BootsnAll Travel Network



Former East Berlin

I am off to Starbucks to spend an hour over coffee while checking my email but their Hotspot internet service is down. It’s a good time to revisit the former eastern sector of the city. Berlin’s architecture is stunning…old and new. Cranes hang suspended everywhere over the city. The Wall fell in 1989 and Germany has not looked back.

The West German Bundestag moved the capital of Germany from Bonn to the eastern sector of Berlin located in the middle of former East Germany and from a former wasteland has sprung a new urban district…a symbol of Germany’s Unity and the country’s success. The Brandenberg Gate is fully visible now with only strips of stone inset into the streets and sidewalks to show a new generation (dressed in retro east German clothing to tweak their parents) where the Wall once stood.

Concrete grey Friedrichstrasse in the former east sector is now the new hip place to be…hardly remembered from my 1965 trip to Europe. I asked a young English speaking guy “(I am German American,” he says) in a music shop to suggest some popular Berliner music but came away with two interesting “out there” Norwegian jazz CD’s.

Checkpoint Charlie that in 1965 released me and a friend from the American sector into the grey colorless landscape of East Berlin is now a tourist site.

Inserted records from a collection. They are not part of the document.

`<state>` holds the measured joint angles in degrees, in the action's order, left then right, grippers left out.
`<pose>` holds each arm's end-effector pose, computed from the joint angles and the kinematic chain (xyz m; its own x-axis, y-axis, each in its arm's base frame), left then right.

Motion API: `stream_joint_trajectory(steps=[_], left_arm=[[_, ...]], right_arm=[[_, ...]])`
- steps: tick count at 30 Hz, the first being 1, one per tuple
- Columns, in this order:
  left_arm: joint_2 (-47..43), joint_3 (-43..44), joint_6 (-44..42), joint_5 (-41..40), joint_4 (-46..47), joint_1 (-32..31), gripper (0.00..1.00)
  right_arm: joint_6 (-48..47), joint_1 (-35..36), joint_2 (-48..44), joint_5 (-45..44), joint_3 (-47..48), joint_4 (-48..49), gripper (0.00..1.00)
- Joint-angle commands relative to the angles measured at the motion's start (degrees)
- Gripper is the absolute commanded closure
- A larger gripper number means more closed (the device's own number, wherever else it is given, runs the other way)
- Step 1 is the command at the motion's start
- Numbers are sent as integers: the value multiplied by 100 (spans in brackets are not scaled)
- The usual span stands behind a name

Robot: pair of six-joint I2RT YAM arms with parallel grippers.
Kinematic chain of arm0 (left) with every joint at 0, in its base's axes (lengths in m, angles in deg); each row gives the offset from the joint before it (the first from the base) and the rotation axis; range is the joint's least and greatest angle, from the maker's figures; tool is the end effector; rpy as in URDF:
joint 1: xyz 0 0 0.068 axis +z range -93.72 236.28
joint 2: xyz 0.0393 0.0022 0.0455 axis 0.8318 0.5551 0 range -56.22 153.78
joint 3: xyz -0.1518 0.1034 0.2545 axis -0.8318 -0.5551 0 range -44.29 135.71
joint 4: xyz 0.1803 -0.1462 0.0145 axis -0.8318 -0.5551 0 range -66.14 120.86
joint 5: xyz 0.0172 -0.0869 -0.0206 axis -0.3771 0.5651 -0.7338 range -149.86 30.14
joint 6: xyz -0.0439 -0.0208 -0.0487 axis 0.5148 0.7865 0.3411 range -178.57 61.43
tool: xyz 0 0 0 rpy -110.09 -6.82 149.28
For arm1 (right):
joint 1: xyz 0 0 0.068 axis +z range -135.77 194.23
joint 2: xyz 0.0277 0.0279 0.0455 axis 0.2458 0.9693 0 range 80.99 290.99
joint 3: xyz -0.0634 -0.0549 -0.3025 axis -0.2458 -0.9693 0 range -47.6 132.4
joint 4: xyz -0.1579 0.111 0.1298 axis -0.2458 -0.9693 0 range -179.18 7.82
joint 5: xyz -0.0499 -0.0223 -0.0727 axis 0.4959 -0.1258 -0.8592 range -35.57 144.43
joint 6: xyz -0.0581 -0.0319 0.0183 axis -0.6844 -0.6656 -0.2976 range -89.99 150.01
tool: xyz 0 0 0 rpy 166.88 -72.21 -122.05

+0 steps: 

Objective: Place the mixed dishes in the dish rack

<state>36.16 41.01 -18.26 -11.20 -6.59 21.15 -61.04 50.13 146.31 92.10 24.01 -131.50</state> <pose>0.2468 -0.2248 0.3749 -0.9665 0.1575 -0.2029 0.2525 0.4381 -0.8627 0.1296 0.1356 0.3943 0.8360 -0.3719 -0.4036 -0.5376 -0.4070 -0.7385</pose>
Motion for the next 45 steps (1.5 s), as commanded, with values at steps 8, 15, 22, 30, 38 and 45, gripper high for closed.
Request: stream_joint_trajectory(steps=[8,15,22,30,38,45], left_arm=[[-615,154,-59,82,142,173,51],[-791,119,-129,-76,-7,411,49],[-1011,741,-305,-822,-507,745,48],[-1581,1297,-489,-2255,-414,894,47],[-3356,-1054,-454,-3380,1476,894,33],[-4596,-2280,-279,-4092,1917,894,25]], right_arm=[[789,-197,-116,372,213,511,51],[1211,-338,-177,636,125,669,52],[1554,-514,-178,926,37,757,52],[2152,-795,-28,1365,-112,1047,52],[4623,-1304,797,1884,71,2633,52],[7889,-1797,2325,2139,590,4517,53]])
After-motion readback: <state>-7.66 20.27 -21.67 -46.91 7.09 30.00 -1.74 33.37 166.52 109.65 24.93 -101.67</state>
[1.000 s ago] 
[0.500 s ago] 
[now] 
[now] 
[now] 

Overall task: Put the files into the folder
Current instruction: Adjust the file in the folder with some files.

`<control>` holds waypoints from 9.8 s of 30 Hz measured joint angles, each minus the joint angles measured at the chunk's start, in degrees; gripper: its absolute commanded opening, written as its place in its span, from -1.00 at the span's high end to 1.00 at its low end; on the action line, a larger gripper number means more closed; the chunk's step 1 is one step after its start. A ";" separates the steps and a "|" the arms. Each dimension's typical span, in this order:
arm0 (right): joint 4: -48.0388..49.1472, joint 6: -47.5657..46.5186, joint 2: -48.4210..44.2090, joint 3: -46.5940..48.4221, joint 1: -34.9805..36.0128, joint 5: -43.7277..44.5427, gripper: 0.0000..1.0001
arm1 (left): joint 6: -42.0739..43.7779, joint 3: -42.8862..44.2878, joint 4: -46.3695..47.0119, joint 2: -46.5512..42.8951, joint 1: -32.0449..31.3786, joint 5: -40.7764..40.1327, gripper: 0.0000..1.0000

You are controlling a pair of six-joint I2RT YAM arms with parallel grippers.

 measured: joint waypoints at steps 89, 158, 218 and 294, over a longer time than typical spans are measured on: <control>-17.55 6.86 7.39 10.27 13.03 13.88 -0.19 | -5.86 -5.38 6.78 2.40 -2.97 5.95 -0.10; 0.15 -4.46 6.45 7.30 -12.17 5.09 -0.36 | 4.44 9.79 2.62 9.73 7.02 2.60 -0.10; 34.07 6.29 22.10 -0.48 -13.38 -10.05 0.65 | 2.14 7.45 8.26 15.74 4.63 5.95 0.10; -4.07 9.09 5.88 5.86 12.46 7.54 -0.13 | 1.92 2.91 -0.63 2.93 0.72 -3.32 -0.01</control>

Recently, the New York Times aptly described the weedy wasteland at the corner of Niederkirchnerstrasse, where Gestapo and SS headquarters used to stand. “A chilling exhibition now occupies basement cells where the regime’s opponents were tortured. A block away stands Goring’s huge Air Ministry, one of the few components of the grandiose capital that Hitler called Germania ever to be built. Designed in the stark Fascist style favored by Albert Speer, the building now houses the Finance Ministry, but during the Communist era it housed East German government offices, as attested by a mural showing improbably happy workers and young people.”

Berlin lives and breathes Kultur. The local government went bankrupt in 2001. Nearly 20% of the former eastern sector’s workers are jobless. Now President Shroeder says economic reform is his top priority and he seems to be sticking to it. CNN shows demonstrations in Berlin against losing what little state support former east Germans had been receiving.

President Shroeder’s financial stringency is putting pressure on the city’s arts organizations also, according to the former East Berlin opera singer who works for her sister in our pension. City authorities have threatened to merge the two opera houses, as they merged art collections that were split when the city was divided, arguing that it no longer makes economic or aesthetic sense to maintain two or three of everything.